Collinsworth: Yes, that was really very interesting for me and quite compelling. I spoke to Gen. Michael “Buzz” Moseley, who under two presidents was chief of staff of the Air Force. We spoke about drone warfare because it falls very quickly into two ethical camps. One feels that it’s immoral and unethical to kill because it has to do with the ease by which you kill and the fact that you’re basically killing somebody from a bunker outside of Las Vegas or something. You follow this person around. There’s this rather weird intimacy where you’re tracking this person, getting to know their daily habits in order to isolate a moment where you can murder them, in effect.
The other side of the argument is that it is a more moral way of dealing with warfare. Gen. Moseley reminded me of the purpose of war, and that is why he feels very strongly that there’s nothing casual about making the decision to put boots on the ground or move into a military posture. He told me very directly that the purpose of war is to kill people and destroy property.
“When do you begin to forfeit your morals?”
He felt that technology finally has allowed warfare, most especially from the air, to become more moral because even though admittedly there is collateral damage, there is far less collateral damage when you’re focused on an individual rather than whatever the alternative is.
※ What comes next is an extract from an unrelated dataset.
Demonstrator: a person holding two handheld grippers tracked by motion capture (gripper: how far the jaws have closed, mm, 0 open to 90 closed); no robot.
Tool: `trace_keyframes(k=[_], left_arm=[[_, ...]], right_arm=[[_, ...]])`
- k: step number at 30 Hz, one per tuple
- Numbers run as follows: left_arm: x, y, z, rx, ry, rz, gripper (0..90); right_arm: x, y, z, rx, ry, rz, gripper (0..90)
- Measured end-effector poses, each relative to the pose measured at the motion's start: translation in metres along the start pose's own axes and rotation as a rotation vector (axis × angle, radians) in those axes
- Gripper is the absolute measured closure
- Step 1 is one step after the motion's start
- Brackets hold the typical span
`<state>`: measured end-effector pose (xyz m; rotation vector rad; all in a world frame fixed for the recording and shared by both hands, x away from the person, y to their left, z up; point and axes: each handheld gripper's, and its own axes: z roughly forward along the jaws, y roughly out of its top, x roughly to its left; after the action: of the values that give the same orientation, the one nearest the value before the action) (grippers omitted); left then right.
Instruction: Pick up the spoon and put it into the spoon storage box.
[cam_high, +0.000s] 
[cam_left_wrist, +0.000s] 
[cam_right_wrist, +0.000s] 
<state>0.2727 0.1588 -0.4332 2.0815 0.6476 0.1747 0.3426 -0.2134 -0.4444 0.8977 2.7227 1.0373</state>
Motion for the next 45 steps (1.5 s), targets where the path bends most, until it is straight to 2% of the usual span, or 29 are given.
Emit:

Obviously, there’s been a long history of warfare from the air, including carpet bombing and so on, so it was interesting to hear that perspective.
These are issues one grapples with especially now. The question I have, which is unanswered by the way, is when do you begin to forfeit your own moral values — whether you call them Western values — and acknowledge that the enemy you’re fighting doesn’t share your values? I’ve lived in London for the last several years, and the last two months have been fairly gruesome [due to several terrorist attacks]. It’s a situation where the goal [of the attacker] is to kill as many innocent civilians as possible, usually in a vulnerable situation, often women and children.
So when do you begin to forfeit your morals [as a result]? Fortunately, I have not seen that happen. There are hate crimes on the rise but what I do see, not surprisingly, is the trend towards a willingness to forfeit civil liberties for security. Now in the U.K. and possibly elsewhere, the government will take a more aggressive position and attitude towards monitoring your personal communication online and on phones. … I think the government is just at its wit’s end. It’s been very stalwart. But its threshold of tolerance has really diminished considerably.
Knowledge at Wharton: You also talk towards the end of the book about birth and the moral questions surrounding it.
Collinsworth: Everything is relative. Here in the U.K., it is against the law to deliberately choose a gender. That’s where they draw the line. However, a three-person pregnancy, [or making babies using DNA from three people], is legal. That is illegal in America, but what is legal in America is choosing a gender. Those people in the U.K. who can afford it fly to a doctor in Chicago, and he will perform that procedure. In China, it’s against the law for a single woman to freeze her eggs. Women in China who could afford it fly to California and do just that.
A lot of it has to do with, whether right or wrong, your financial wherewithal. But it’s difficult to know where the line is drawn. I don’t want to get personal, but you volunteered that you support a certain procedure [IVF]. Would you then support the choice of a gender? It’s very, very personal. … The one thing that became extremely apparent to me is that [whatever issue we discuss like] reproductive rights, warfare, or others, technology will continue to hurl ahead as we argue both sides of the equation.